--- What the task requires ---
Copy from the first line below down to and including the line with "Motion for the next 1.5". Skip the pictures.
━━━━━ Data for this exercise
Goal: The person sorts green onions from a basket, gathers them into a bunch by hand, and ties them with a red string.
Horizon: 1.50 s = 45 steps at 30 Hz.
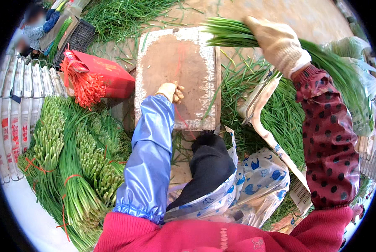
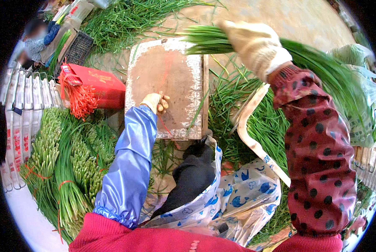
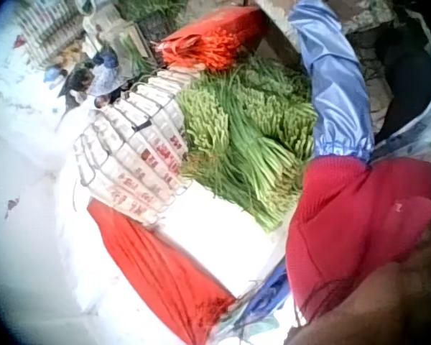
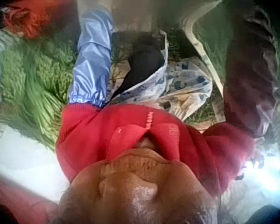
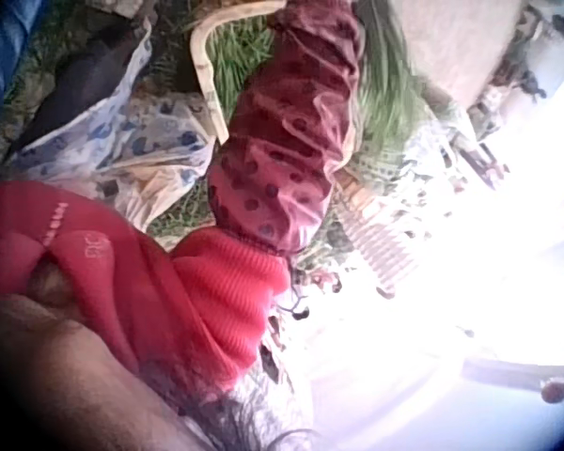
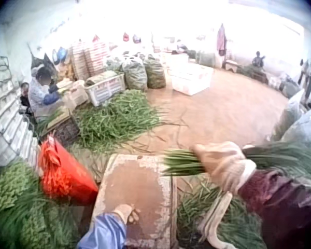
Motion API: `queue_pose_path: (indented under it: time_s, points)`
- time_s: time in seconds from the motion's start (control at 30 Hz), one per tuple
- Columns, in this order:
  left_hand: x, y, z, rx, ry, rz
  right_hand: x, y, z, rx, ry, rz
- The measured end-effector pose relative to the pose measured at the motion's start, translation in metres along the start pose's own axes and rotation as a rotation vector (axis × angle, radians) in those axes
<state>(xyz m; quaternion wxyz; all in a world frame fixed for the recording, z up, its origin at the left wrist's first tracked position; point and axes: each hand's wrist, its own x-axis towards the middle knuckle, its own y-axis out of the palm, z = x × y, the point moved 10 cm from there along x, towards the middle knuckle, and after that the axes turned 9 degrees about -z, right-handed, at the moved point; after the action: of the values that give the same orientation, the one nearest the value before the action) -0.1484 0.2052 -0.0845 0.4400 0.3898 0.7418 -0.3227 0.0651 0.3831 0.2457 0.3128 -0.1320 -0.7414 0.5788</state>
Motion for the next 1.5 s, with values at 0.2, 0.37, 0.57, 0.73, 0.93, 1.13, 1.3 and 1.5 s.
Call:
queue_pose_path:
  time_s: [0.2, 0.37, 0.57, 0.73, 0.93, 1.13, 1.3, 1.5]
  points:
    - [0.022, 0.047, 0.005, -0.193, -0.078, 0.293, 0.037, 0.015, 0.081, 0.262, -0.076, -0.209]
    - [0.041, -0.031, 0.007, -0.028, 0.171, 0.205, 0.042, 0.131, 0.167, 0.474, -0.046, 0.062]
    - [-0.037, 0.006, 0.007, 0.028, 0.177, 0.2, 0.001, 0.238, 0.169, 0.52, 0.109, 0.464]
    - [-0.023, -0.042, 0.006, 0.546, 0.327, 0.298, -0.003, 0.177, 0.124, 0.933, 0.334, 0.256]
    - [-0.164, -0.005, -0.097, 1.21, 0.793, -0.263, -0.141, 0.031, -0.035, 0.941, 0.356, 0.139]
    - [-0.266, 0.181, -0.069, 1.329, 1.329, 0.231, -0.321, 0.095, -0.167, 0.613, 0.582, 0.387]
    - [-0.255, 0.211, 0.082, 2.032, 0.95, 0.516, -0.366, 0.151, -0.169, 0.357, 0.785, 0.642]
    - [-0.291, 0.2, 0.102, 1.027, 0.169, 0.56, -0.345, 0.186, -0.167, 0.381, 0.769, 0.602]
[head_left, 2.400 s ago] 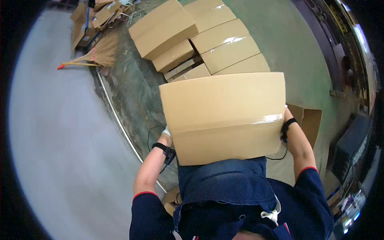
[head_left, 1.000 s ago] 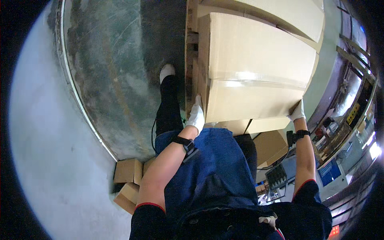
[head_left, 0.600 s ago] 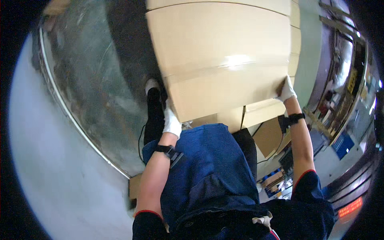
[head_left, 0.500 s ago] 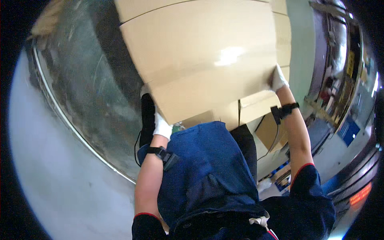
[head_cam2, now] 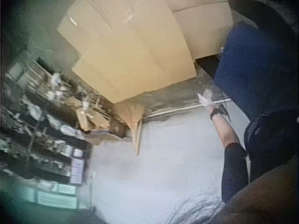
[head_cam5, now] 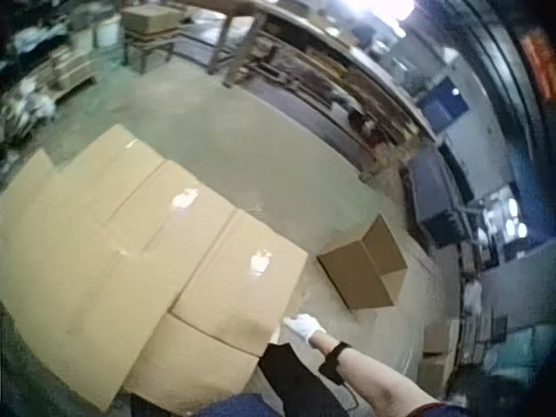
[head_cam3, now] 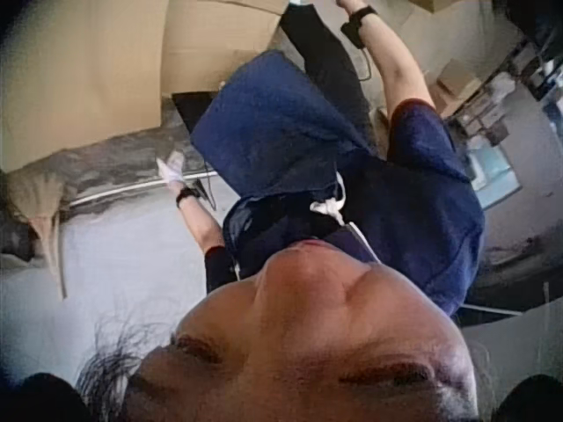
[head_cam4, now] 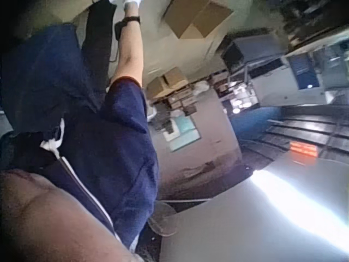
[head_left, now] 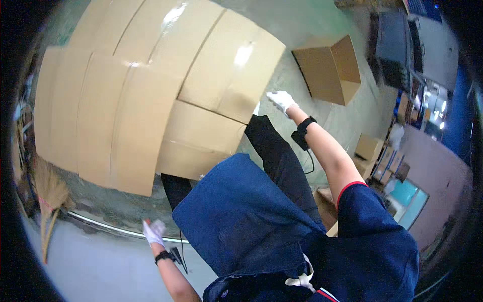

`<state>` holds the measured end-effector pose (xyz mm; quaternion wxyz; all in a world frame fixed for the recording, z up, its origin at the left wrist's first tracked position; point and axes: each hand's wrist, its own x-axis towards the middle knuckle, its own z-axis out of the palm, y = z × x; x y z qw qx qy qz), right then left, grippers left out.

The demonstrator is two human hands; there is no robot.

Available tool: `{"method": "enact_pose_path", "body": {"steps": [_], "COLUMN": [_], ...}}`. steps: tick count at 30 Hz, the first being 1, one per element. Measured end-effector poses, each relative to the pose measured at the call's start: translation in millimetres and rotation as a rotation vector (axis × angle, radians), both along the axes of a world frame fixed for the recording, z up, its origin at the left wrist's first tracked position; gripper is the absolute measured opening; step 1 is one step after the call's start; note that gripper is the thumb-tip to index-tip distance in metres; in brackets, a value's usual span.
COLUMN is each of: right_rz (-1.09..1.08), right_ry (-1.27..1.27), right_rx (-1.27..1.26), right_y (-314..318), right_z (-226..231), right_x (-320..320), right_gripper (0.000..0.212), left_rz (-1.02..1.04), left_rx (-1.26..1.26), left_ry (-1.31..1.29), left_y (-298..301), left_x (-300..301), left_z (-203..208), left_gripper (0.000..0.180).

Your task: Packing items into cardboard boxes and sealing them with tape.

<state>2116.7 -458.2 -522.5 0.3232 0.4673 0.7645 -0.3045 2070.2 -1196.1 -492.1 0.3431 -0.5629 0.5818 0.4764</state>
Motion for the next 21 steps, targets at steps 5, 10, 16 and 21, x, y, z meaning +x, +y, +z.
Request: {"method": "enact_pose_path", "body": {"steps": [5, 10, 16, 21], "right_rz": [-0.100, -0.372, -0.479, -0.059], "right_ry": [-0.035, 0.010, 0.124, 0.136], "right_rx": [-0.048, -0.208, -0.020, 0.217], "right_y": [132, 220, 277, 324], "right_z": [4, 42, 68, 55], "right_x": [93, 129, 171, 184], "right_gripper": [0.056, 0.054, 0.044, 0.058], "left_rz": [-0.103, -0.635, -0.670, -0.612], "left_rx": [-0.138, -0.065, 0.017, 0.321], "left_ry": [-0.272, -0.225, 0.040, 0.177], "left_y": [49, 226, 378, 465], "left_x": [124, 129, 82, 72], "left_z": [65, 137, 171, 168], "left_gripper": [0.057, 0.040, 0.041, 0.043]}}
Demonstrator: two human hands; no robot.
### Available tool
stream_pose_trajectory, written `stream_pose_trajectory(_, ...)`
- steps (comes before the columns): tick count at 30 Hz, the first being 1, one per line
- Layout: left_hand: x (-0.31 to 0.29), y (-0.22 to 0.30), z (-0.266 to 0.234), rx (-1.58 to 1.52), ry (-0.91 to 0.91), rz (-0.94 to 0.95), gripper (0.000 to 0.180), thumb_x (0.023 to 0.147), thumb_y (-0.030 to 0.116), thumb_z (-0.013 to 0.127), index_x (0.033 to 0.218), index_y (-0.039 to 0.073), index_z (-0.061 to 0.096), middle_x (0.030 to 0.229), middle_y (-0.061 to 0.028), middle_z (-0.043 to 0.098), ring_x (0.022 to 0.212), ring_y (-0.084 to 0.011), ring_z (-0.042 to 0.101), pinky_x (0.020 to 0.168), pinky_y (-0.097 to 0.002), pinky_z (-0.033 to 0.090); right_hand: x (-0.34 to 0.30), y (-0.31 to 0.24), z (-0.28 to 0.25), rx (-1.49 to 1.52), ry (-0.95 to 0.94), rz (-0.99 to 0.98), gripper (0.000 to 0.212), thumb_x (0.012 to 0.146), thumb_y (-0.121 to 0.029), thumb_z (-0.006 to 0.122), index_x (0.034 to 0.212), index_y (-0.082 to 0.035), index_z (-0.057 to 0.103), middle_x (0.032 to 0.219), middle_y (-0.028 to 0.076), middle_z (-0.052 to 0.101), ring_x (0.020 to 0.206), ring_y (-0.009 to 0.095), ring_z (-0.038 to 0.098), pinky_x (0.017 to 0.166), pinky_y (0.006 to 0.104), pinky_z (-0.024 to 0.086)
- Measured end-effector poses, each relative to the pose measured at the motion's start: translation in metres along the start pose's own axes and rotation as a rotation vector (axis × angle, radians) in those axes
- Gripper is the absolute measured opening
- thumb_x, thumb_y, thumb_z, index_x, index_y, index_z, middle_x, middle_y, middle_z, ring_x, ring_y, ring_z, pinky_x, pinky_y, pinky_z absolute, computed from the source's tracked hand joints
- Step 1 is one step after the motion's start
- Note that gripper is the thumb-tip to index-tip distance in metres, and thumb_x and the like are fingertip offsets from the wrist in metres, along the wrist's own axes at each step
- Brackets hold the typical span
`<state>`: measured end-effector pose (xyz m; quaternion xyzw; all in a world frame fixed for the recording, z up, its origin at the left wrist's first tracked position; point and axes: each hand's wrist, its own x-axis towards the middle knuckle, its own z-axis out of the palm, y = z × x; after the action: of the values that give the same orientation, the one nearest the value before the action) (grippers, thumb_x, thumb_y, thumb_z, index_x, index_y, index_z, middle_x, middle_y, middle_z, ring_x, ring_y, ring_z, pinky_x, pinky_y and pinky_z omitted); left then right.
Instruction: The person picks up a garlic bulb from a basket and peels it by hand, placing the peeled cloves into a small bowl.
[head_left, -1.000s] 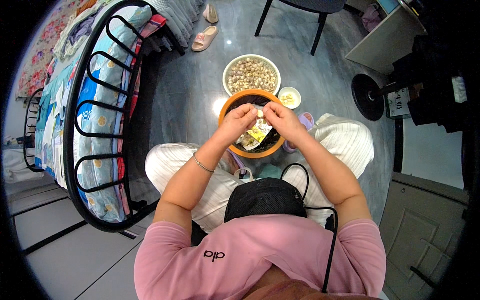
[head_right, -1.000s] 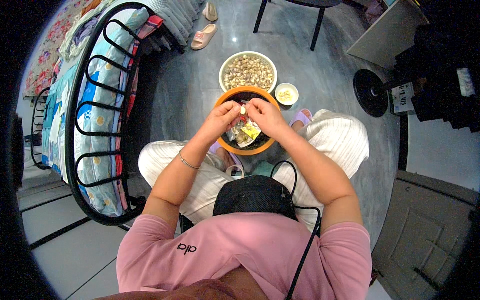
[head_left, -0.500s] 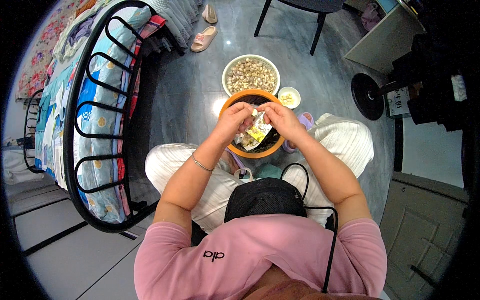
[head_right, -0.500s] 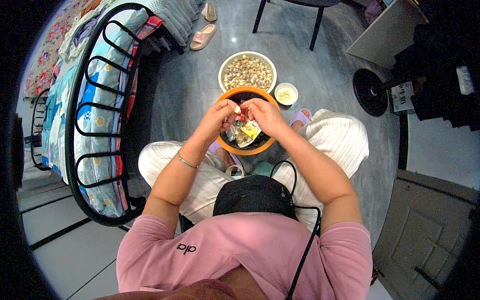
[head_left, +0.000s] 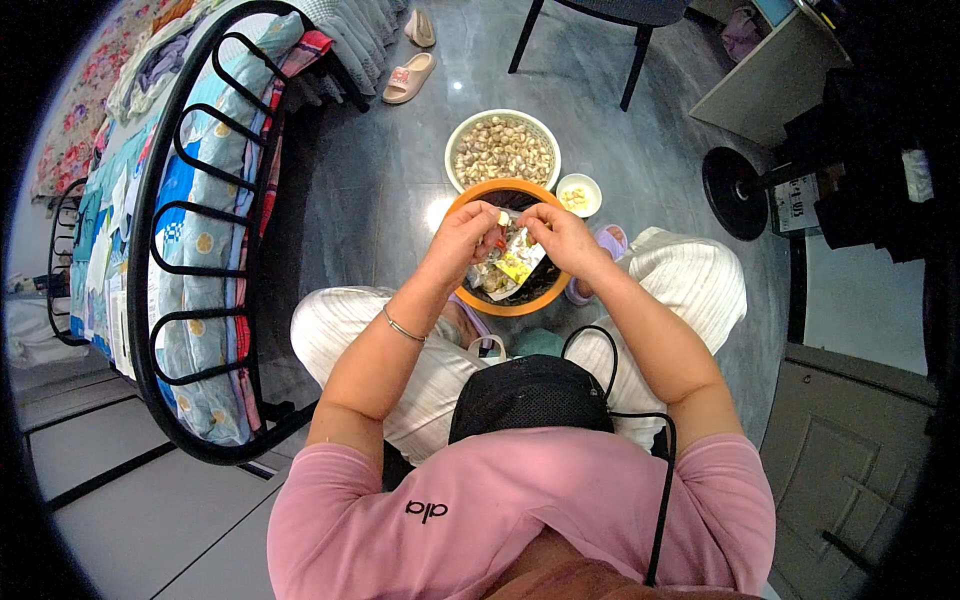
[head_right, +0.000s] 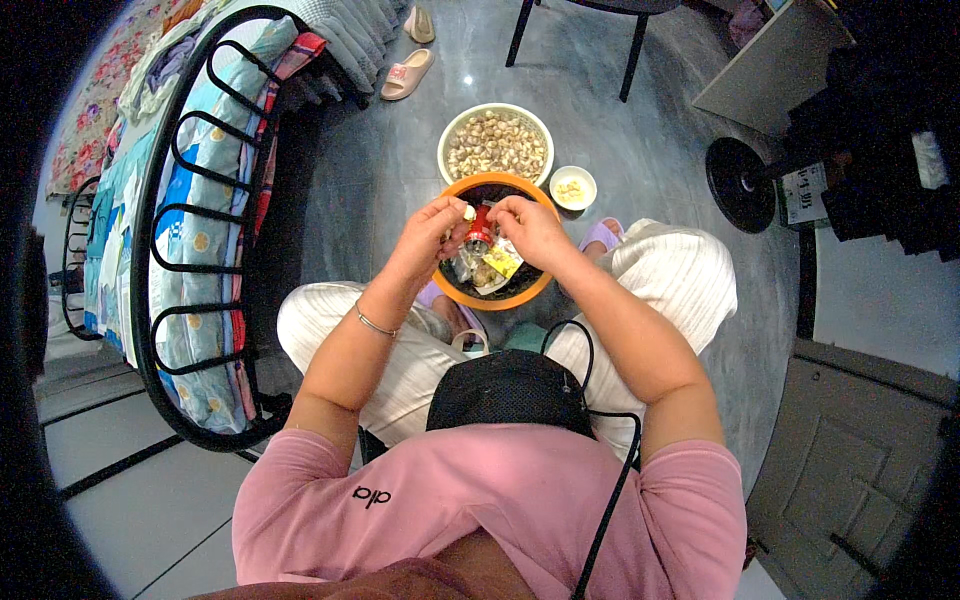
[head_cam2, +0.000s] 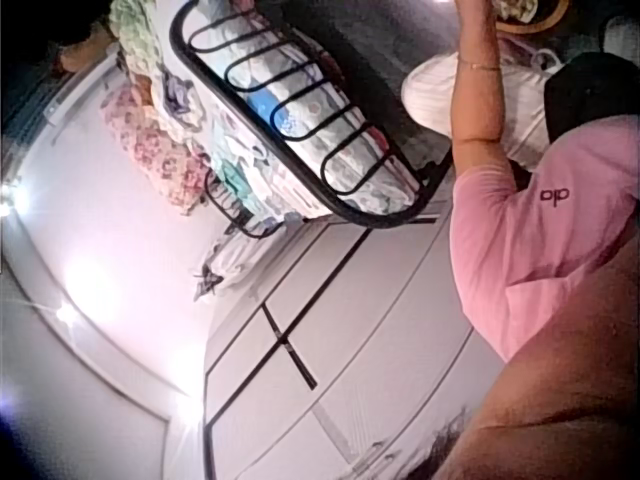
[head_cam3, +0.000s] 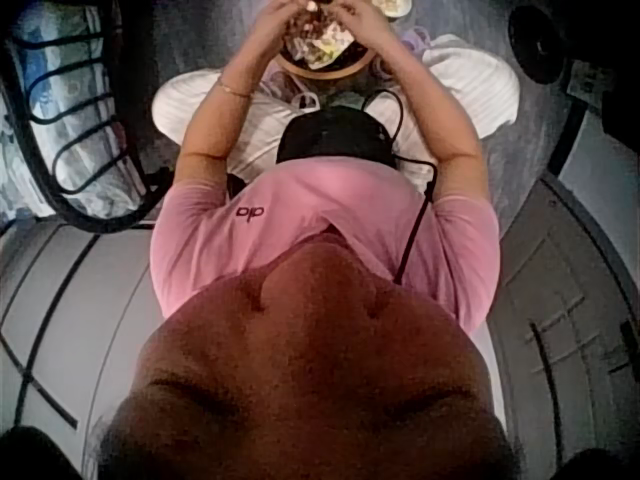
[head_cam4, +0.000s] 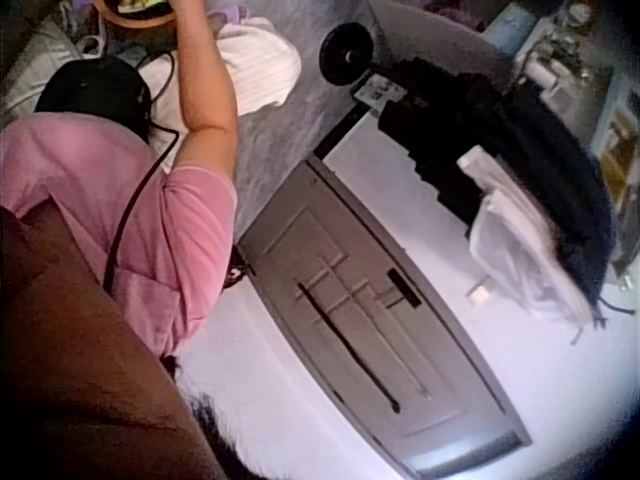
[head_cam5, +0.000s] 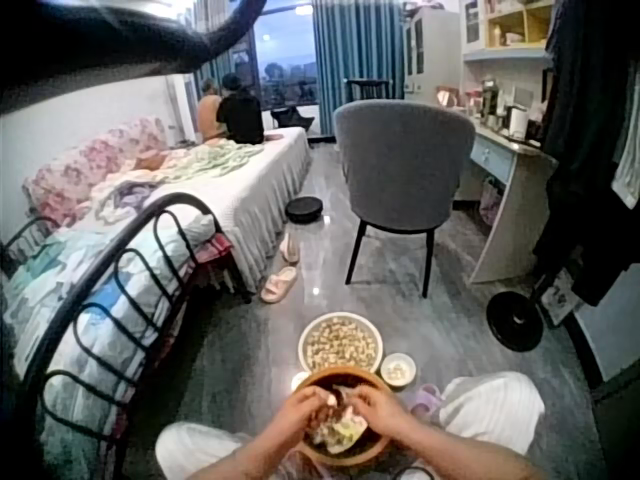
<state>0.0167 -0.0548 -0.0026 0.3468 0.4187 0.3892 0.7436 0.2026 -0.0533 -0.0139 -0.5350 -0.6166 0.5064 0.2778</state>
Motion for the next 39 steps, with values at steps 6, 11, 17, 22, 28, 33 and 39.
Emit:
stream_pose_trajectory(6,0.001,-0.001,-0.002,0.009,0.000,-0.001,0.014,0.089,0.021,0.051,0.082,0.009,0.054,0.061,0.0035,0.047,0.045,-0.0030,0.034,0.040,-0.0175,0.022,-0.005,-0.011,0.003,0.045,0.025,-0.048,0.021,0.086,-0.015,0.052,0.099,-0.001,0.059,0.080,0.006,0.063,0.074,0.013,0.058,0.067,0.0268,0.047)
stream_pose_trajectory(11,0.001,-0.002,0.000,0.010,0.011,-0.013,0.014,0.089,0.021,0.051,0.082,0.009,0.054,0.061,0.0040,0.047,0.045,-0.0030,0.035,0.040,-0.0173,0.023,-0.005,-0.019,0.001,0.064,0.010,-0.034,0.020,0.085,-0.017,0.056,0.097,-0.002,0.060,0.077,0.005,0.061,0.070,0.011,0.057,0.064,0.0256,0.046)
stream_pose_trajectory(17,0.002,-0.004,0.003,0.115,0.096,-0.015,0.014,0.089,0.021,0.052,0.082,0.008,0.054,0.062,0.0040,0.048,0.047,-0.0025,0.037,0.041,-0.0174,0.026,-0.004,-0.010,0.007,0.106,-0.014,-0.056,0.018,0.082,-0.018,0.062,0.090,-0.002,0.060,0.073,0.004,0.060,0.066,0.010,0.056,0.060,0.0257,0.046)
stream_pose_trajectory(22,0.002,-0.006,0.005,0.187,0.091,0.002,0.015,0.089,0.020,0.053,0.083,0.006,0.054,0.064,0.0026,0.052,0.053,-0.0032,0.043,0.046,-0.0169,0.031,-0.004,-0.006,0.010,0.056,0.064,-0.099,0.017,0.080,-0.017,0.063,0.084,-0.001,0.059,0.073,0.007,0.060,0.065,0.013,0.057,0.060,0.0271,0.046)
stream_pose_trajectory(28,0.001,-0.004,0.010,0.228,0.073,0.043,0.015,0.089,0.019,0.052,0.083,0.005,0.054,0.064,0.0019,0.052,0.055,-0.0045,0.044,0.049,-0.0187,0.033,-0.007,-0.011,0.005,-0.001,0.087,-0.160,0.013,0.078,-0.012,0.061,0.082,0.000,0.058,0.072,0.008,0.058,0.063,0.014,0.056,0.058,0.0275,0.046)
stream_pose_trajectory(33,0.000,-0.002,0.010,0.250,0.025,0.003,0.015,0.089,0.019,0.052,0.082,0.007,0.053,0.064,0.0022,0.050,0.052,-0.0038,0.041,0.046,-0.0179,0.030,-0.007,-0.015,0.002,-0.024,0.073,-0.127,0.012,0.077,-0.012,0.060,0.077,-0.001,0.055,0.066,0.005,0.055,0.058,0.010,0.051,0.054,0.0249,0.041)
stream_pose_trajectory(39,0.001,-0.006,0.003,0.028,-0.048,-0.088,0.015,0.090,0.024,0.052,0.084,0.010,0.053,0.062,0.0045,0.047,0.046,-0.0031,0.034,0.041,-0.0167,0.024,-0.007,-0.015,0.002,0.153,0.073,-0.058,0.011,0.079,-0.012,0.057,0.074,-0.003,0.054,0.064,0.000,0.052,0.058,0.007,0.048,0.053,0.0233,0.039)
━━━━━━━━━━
--- Result for this task ---
Goal: The person sorts green onions from a basket, gathers them into a bunch by hand, and ties them with a red string.
Horizon: 1.50 s = 45 steps at 30 Hz.
Motion API: `queue_pose_path: (indented under it: time_s, points)`
- time_s: time in seconds from the motion's start (control at 30 Hz), one per tuple
- Columns, in this order:
  left_hand: x, y, z, rx, ry, rz
  right_hand: x, y, z, rx, ry, rz
- The measured end-effector pose relative to the pose measured at the motion's start, translation in metres along the start pose's own axes and rotation as a rotation vector (axis × angle, radians) in those axes
<state>(xyz m; quaternion wxyz; all in a world frame fixed for the recording, z up, its origin at the left wrist's first tracked position; point and axes: each hand's wrist, its own x-axis towards the middle knuckle, its own y-axis out of the palm, z = x × y, the point moved 10 cm from there along x, towards the middle knuckle, and after that the axes turned 9 degrees about -z, right-handed, at the moved point; after the action: of the values that give the same orientation, the one nearest the value before the action) -0.1484 0.2052 -0.0845 0.4400 0.3898 0.7418 -0.3227 0.0651 0.3831 0.2457 0.3128 -0.1320 -0.7414 0.5788</state>
Motion for the next 1.5 s, with values at 0.2, 0.37, 0.57, 0.73, 0.93, 1.13, 1.3 and 1.5 s.

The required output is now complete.